• _Task to complete_
Every line from the line containing "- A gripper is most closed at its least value" through the final line of the data is to be printed exactly; no other line is to appear.
━━━━━━━━━━━━━━━━━━━━
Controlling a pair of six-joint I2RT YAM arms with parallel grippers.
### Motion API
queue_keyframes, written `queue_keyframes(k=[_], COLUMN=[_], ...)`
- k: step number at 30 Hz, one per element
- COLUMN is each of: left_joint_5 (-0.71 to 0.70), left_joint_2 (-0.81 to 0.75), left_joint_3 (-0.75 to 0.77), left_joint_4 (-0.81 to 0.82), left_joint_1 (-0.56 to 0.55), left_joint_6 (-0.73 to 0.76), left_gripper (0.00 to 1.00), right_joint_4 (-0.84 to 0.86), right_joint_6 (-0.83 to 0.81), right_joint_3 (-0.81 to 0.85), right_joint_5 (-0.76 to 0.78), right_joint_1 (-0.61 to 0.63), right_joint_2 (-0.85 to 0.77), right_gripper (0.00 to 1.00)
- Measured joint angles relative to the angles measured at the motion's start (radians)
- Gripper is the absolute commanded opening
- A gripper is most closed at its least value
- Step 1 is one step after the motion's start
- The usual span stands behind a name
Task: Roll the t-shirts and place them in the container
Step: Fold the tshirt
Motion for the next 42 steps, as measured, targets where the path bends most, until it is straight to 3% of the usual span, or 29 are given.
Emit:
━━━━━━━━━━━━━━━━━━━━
• _Answer section_
- A gripper is most closed at its least value
- Step 1 is one step after the motion's start
- The usual span stands behind a name
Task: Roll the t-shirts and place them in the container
Step: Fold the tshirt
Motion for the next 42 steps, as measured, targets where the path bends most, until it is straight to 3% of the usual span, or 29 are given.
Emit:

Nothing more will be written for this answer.